As indicated by the results on Table 15, the best scores are attained by the 20t, 10a set of features, with a few exceptions appearing with the 20t, 15a set. However, there is not a single instance of the 15t, 15a features set pulling off the best results over both of the other two sets. It is evident that assigning additional weight over the textual features brings forwards a boost in the models’ performance. By emphasising more on the text features our multimodal model learns to generalize better. This was already indicated earlier, through the big gap between the text model’s and the audio model’s results, but the latest comparison even proved this observation. Regardless, experimenting with a modality balanced features set proved helpful in realizing the flaws and the correct steps in the whole modeling approach.
Overfitting prevention
To prevent overfitting, our initial approach was to use cross-validation instead of the traditional train-test-split approach, which proved to be effective. Not only did we observe a noticeable gap in the overfitting levels between the two approaches, but also cross-validation led to minimal, or at the worst case mild, levels of overfitting. We also noticed that overfitting was more prevalent with a higher number of features, which can be associated to the small size of the dataset compared to the number of features selected. Furthermore, during the mulimodal model’s experiments, we also implemented a regularization technique to our Logistic Regression model and added Dropout layers to our Dense Layers model. Although this had only a slight impact towards the prevention of overfitting, it had a larger impact on the model’s performance. The results of the Logistic Regression model after applying regularization dropped greatly across all metrics and number of features. Additionally, the F1 scores of the positive cases decreased by 60%. This was due to the low recall rate. For each features set the model has a precision rate of 100%, while the recall rate ranges between 7% and 10%. This is why, for the case of Logistic Regression, we moved on with the pre-regularization results. The overfitting level may be slightly higher but the model’s performance was not even comparable.
Limitations
The limitations of this study can be easily realized through the future work recommendations. Everything mentioned there includes methods and techniques, whose implementations can improve this research significantly. Yet, one important limitation that isn’t mentioned is the process of creating the binary labels. As elaborated above, this process was intuitive and pragmatic but requires further refinement and improvement. Finding a way to make the process more modality neutral, would make the results less skewed towards one modality and less biased. Moreover, along with some refined feature engineering for the acoustic model, its performance could increase and consequently improve the performance of the multimodal models as well.
Another limitation to this study was the dataset selection. Although DAIC-WOZ was a great asset for our project, it did limit our research because of its size and its specificity towards a couple of particular mental disorders. Moreover, because of the dataset’s interval overlaps in the transcript we had to avoid text-speech alignment; a process that has a fundamental role in multimodality, especially between the particular two modalities. Finally, we believe that implementing models with increased complexity could help to capture more nuanced details that might have been missed by simpler models.

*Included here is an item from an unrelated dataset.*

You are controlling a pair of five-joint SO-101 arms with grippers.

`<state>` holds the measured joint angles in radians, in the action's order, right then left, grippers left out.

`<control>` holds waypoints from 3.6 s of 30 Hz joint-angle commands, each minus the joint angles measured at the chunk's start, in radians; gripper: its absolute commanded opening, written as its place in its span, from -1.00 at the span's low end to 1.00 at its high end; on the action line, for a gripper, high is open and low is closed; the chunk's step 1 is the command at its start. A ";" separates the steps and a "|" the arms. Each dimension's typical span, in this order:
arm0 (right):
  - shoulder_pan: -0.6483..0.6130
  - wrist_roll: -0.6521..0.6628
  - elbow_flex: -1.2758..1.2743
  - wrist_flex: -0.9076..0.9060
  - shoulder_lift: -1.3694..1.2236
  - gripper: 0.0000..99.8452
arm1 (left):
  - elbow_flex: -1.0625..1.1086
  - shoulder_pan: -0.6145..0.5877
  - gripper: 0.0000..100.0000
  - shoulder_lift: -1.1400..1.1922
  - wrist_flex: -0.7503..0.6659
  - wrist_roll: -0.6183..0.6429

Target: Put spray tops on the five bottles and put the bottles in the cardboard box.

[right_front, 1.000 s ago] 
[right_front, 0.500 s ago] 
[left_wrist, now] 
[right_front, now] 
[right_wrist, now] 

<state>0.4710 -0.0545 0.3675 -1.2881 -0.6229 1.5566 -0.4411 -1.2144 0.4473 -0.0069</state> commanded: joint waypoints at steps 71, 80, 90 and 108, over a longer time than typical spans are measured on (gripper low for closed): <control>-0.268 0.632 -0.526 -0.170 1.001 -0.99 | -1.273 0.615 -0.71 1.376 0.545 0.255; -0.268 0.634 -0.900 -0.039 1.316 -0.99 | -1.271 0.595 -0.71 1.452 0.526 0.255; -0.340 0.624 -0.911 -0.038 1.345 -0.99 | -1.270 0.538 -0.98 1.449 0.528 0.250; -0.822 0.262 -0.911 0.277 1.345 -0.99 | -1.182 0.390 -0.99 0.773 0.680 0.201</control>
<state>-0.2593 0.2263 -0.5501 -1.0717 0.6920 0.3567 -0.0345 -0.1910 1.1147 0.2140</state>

In this study we focused on two of the three modalities in the DAIC-WOZ dataset. As such this study is a multimodal extension (linguistic and audio markers) in line with [1] which focused on the identification of linguistic markers only. The second modality (audio) was selected based on compatibility. Transcripts and audio data are usually interconnected in most datasets, just like many of their features. Nevertheless, the inclusion of the video modality as a third provider of mental health illness markers, which is expected to capture important non-verbal indicators such as facial expressions and gestures, has great potential to further enhance the accuracy of mental diseases identification. This will be part of future research.
Challenges
One of the challenges that we overcame was avoiding the loss of modality-specific insights. When merging features at an early stage, it sometimes becomes challenging to discern which modality is contributing to predictions and this can lead to reduced model interpretability. However, by creating three different sets of combined features (one of which represented the balance between the two modalities), we showed that for the majority of the models the best performing features set was the one with the 66% weight on the textual features. Then, for some of the models, the challenger was the features set that was only slightly skewed towards the textual modality. Yet, in none of the models did the balanced features set perform better than the other two. This clearly indicates that the textual features have more insight to offer in the identification of mental disorder markers, at least on the individual level.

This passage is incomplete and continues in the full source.